The market-implied 1-standard-deviation range for CMTG extends from approximately $1.60 on the downside to $3.14 on the upside. A CMTG long strangle is the OTM cousin of the straddle: lower up-front cost but the underlying has to travel further past either OTM strike before the position turns profitable at expiration. Current CMTG IV rank near 13.80% sits in the lower third of its 1-year distribution, where IV often re-expands toward the mean; this favors premium-buying structures and disadvantages premium-selling structures on CMTG at 112.90%. As a Real Estate name, CMTG options can move on sector-level news flow (peer earnings, regulatory updates, industry-specific macro data) in addition to CMTG-specific events.

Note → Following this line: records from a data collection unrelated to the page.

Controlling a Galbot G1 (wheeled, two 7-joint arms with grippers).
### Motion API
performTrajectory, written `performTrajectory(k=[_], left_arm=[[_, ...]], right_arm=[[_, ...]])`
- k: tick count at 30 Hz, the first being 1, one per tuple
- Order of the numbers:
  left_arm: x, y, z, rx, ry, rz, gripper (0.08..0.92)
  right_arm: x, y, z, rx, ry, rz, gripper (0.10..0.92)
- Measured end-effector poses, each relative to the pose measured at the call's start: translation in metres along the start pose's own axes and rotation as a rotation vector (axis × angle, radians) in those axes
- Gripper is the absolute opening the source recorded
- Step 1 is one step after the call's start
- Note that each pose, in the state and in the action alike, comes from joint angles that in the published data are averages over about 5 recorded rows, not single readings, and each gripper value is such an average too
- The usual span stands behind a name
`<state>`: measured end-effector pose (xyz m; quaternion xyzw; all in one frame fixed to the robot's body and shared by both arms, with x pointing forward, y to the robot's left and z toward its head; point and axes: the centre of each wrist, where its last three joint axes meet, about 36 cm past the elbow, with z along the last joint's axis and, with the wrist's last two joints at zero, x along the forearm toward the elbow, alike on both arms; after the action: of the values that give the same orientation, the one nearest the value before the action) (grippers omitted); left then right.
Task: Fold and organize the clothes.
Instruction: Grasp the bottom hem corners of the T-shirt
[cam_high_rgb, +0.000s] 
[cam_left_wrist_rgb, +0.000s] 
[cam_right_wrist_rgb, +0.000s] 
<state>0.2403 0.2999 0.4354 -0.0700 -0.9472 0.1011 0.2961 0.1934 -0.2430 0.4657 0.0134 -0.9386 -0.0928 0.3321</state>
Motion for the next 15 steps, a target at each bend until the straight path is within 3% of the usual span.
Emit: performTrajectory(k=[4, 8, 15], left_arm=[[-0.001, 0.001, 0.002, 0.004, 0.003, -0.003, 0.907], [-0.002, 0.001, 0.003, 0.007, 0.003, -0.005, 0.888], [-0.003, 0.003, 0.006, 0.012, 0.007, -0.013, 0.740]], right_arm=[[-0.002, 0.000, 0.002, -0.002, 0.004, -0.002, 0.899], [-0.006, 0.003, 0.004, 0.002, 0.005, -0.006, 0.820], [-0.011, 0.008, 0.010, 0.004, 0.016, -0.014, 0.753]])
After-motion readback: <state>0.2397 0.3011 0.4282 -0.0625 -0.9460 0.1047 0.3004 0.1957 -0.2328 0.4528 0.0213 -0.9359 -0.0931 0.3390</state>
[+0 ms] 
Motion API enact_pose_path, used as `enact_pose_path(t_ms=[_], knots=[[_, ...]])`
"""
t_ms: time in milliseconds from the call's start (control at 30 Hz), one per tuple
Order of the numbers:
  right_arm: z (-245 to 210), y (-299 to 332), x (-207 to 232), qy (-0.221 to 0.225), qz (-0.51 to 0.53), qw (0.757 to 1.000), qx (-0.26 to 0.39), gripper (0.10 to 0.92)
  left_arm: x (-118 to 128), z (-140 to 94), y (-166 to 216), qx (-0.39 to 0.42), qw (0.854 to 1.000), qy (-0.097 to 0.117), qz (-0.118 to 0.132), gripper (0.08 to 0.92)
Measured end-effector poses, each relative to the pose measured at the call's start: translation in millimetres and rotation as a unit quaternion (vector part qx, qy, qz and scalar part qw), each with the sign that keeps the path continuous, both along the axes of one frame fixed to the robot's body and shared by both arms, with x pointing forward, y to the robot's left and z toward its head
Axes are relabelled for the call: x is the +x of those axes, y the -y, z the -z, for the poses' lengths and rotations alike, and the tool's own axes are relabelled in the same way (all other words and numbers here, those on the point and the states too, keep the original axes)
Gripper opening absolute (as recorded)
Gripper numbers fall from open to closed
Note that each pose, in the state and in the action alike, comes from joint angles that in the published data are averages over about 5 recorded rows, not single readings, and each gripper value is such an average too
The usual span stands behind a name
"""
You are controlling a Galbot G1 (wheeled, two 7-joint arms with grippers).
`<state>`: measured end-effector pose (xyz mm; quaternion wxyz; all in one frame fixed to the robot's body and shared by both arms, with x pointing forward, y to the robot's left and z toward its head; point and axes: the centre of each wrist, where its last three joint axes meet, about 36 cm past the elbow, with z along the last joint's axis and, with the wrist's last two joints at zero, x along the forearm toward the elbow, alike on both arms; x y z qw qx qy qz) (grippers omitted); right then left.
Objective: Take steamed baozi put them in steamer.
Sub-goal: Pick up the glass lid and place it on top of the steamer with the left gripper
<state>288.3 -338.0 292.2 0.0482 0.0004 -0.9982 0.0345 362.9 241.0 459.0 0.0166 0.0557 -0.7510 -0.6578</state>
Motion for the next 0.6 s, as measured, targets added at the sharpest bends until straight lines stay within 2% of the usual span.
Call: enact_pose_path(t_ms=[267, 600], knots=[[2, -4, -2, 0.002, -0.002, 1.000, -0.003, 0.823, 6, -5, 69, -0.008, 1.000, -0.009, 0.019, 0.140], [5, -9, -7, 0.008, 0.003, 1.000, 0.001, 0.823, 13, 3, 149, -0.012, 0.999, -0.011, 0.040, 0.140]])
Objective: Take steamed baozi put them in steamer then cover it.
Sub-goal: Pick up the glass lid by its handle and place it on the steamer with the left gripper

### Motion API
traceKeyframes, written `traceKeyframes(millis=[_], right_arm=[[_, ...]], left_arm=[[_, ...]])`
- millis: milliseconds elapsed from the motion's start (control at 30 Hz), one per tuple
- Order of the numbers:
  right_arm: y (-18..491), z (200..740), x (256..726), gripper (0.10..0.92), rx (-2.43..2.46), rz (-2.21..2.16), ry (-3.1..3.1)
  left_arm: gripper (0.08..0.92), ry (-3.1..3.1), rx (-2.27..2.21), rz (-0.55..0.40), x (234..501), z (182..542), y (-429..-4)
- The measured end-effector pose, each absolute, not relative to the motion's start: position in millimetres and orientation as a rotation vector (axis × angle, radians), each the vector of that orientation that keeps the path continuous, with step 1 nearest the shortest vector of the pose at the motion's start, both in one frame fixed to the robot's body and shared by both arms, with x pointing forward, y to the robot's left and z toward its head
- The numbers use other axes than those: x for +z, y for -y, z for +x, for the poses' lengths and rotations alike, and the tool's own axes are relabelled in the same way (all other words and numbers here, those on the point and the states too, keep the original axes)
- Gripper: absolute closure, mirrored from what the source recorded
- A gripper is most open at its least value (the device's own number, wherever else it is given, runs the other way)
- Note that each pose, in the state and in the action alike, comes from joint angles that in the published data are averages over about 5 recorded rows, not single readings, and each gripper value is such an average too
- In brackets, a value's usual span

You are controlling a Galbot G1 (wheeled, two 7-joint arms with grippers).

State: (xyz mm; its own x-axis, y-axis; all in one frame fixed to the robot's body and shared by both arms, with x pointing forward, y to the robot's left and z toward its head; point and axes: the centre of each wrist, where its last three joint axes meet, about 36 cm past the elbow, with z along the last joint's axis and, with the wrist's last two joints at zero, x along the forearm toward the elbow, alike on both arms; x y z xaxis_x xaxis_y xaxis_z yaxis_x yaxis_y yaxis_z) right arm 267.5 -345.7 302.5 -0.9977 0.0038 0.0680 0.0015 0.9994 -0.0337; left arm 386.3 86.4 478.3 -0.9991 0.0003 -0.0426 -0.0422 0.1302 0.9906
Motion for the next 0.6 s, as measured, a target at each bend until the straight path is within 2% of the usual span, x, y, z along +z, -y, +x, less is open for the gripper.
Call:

CMTG strangle positions are structurally neutral / high-volatility (long premium, OTM); the modeled P&L assumes European-style exercise at expiration and ignores early assignment, transaction costs, dividends paid before expiry on the stock leg (when present), and the bid-ask spread on the listed chain. CMTG positions also carry Real Estate sector concentration risk; news flow inside the sector (peer earnings, regulatory shifts, supply-chain headlines) can move CMTG alongside the broader basket even when CMTG-specific fundamentals are unchanged. Always rebuild the position from current CMTG chain quotes before placing a trade.

Frequently asked questions

What is a strangle on CMTG?
A strangle on CMTG is the strangle strategy applied to CMTG (stock). The strategy is structurally neutral / high-volatility (long premium, OTM): A long strangle buys an OTM call and an OTM put at offset strikes, cheaper than a straddle but requiring a larger underlying move to profit since both wings start out-of-the-money. With CMTG stock trading near $2.37, the strikes shown on this page are snapped to the nearest listed CMTG chain strike and the premiums come straight from the end-of-day bid/ask midpoint.
How are CMTG strangle max profit and max loss calculated?
Upside max profit is unbounded; downside max profit is bounded at the put strike minus the combined debit (reached at zero). Max loss equals the combined debit times 100 (reached anywhere between the two OTM strikes). Two breakevens at call-strike plus debit and put-strike minus debit. For the CMTG strangle priced from the end-of-day chain at a 30-day expiry (ATM IV 112.90%), the computed maximum profit is unbounded per contract and the computed maximum loss is unbounded per contract. Live intraday quotes will differ as the chain moves through the trading session.
What is the breakeven for a CMTG strangle?
The breakeven for the CMTG strangle priced on this page is no defined breakeven on the modeled curve at expiration, derived from end-of-day chain premiums. Breakeven is the underlying price at which the strategy's P&L crosses zero ignoring transaction costs and assignment risk. The current CMTG market-implied 1-standard-deviation expected move is approximately 32.37%; if the move sits well outside the breakeven distance, the structure's risk-reward becomes correspondingly tighter.
When should you consider a strangle on CMTG?
Strangles on CMTG are the cheaper cousin of the straddle - traders use them when they want a large directional move but are willing to give up the inner-strike sensitivity in exchange for a lower up-front debit on the CMTG chain.
How does current CMTG implied volatility affect this strangle?
CMTG ATM IV is at 112.90% with IV rank near 13.80%, which is on the low end of its 1-year range. Premium-buying structures (long call, long put, debit spreads) are relatively cheap in this regime; premium-selling structures collect less credit per unit risk.